» Aim of the task: Replicate the data exactly, every line included.

================================

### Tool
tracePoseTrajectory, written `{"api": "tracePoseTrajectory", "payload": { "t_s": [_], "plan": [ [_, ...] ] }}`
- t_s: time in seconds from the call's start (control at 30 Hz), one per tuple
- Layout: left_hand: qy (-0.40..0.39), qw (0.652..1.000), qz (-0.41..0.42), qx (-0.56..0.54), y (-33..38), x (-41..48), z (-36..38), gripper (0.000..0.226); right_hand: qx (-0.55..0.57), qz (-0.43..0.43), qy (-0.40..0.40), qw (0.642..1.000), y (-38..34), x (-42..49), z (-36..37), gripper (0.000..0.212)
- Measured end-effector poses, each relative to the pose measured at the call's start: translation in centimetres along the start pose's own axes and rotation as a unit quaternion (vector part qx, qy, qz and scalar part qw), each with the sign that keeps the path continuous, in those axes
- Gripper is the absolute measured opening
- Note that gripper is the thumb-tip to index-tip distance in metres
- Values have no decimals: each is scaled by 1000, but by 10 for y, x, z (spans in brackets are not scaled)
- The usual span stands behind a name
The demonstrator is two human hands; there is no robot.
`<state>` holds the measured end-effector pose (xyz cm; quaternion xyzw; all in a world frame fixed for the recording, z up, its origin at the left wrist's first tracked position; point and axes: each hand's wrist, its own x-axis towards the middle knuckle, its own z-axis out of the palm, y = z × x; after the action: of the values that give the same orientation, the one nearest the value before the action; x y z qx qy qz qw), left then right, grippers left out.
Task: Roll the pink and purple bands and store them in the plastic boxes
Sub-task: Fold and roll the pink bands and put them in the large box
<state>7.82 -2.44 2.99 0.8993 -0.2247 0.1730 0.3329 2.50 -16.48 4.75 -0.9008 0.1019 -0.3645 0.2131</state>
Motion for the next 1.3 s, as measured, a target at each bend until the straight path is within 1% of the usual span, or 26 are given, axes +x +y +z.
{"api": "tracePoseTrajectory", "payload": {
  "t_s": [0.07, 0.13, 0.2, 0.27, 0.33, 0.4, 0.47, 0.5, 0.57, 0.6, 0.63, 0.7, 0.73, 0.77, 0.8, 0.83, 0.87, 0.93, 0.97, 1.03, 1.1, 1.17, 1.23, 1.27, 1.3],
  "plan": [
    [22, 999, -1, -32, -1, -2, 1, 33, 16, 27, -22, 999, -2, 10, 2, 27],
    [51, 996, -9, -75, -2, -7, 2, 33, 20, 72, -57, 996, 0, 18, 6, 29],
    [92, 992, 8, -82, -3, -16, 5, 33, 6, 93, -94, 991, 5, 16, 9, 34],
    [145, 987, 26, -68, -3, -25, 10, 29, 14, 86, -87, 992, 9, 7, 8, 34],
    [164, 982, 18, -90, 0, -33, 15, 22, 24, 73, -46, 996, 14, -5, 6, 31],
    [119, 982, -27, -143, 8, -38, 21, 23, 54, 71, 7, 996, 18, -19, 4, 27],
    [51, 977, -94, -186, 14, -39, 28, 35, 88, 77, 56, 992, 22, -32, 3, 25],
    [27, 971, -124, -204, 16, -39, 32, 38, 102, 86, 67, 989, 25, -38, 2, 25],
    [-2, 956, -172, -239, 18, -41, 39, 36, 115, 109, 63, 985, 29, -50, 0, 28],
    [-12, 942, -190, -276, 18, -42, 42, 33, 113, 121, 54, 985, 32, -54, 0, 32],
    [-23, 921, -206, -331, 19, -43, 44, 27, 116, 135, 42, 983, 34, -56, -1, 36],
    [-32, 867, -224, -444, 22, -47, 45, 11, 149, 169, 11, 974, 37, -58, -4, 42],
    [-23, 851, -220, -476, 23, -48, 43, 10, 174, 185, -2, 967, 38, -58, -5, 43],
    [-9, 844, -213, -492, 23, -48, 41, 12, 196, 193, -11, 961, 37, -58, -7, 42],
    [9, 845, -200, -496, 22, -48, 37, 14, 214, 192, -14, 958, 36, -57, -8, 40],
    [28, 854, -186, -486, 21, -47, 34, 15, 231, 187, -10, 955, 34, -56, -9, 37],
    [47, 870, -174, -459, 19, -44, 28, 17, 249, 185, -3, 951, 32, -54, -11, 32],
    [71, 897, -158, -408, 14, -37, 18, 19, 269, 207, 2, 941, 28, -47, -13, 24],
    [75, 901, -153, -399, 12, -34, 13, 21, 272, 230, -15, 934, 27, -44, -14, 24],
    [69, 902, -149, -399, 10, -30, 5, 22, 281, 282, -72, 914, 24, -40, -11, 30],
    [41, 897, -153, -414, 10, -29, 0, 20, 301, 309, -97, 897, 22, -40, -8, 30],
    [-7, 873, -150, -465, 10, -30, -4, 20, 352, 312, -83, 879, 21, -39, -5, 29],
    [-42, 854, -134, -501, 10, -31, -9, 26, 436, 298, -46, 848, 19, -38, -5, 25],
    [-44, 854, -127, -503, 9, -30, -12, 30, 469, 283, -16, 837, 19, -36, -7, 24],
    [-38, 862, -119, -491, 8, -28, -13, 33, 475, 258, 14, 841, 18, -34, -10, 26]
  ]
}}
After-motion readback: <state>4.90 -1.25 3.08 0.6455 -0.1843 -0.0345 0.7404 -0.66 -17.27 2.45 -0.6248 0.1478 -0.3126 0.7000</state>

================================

» Task answer:
### Tool
tracePoseTrajectory, written `{"api": "tracePoseTrajectory", "payload": { "t_s": [_], "plan": [ [_, ...] ] }}`
- t_s: time in seconds from the call's start (control at 30 Hz), one per tuple
- Layout: left_hand: qy (-0.40..0.39), qw (0.652..1.000), qz (-0.41..0.42), qx (-0.56..0.54), y (-33..38), x (-41..48), z (-36..38), gripper (0.000..0.226); right_hand: qx (-0.55..0.57), qz (-0.43..0.43), qy (-0.40..0.40), qw (0.642..1.000), y (-38..34), x (-42..49), z (-36..37), gripper (0.000..0.212)
- Measured end-effector poses, each relative to the pose measured at the call's start: translation in centimetres along the start pose's own axes and rotation as a unit quaternion (vector part qx, qy, qz and scalar part qw), each with the sign that keeps the path continuous, in those axes
- Gripper is the absolute measured opening
- Note that gripper is the thumb-tip to index-tip distance in metres
- Values have no decimals: each is scaled by 1000, but by 10 for y, x, z (spans in brackets are not scaled)
- The usual span stands behind a name
The demonstrator is two human hands; there is no robot.
`<state>` holds the measured end-effector pose (xyz cm; quaternion xyzw; all in a world frame fixed for the recording, z up, its origin at the left wrist's first tracked position; point and axes: each hand's wrist, its own x-axis towards the middle knuckle, its own z-axis out of the palm, y = z × x; after the action: of the values that give the same orientation, the one nearest the value before the action; x y z qx qy qz qw), left then right, grippers left out.
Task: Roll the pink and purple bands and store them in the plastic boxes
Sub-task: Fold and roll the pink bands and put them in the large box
<state>7.82 -2.44 2.99 0.8993 -0.2247 0.1730 0.3329 2.50 -16.48 4.75 -0.9008 0.1019 -0.3645 0.2131</state>
Motion for the next 1.3 s, as measured, a target at each bend until the straight path is within 1% of the usual span, or 26 are given, axes +x +y +z.
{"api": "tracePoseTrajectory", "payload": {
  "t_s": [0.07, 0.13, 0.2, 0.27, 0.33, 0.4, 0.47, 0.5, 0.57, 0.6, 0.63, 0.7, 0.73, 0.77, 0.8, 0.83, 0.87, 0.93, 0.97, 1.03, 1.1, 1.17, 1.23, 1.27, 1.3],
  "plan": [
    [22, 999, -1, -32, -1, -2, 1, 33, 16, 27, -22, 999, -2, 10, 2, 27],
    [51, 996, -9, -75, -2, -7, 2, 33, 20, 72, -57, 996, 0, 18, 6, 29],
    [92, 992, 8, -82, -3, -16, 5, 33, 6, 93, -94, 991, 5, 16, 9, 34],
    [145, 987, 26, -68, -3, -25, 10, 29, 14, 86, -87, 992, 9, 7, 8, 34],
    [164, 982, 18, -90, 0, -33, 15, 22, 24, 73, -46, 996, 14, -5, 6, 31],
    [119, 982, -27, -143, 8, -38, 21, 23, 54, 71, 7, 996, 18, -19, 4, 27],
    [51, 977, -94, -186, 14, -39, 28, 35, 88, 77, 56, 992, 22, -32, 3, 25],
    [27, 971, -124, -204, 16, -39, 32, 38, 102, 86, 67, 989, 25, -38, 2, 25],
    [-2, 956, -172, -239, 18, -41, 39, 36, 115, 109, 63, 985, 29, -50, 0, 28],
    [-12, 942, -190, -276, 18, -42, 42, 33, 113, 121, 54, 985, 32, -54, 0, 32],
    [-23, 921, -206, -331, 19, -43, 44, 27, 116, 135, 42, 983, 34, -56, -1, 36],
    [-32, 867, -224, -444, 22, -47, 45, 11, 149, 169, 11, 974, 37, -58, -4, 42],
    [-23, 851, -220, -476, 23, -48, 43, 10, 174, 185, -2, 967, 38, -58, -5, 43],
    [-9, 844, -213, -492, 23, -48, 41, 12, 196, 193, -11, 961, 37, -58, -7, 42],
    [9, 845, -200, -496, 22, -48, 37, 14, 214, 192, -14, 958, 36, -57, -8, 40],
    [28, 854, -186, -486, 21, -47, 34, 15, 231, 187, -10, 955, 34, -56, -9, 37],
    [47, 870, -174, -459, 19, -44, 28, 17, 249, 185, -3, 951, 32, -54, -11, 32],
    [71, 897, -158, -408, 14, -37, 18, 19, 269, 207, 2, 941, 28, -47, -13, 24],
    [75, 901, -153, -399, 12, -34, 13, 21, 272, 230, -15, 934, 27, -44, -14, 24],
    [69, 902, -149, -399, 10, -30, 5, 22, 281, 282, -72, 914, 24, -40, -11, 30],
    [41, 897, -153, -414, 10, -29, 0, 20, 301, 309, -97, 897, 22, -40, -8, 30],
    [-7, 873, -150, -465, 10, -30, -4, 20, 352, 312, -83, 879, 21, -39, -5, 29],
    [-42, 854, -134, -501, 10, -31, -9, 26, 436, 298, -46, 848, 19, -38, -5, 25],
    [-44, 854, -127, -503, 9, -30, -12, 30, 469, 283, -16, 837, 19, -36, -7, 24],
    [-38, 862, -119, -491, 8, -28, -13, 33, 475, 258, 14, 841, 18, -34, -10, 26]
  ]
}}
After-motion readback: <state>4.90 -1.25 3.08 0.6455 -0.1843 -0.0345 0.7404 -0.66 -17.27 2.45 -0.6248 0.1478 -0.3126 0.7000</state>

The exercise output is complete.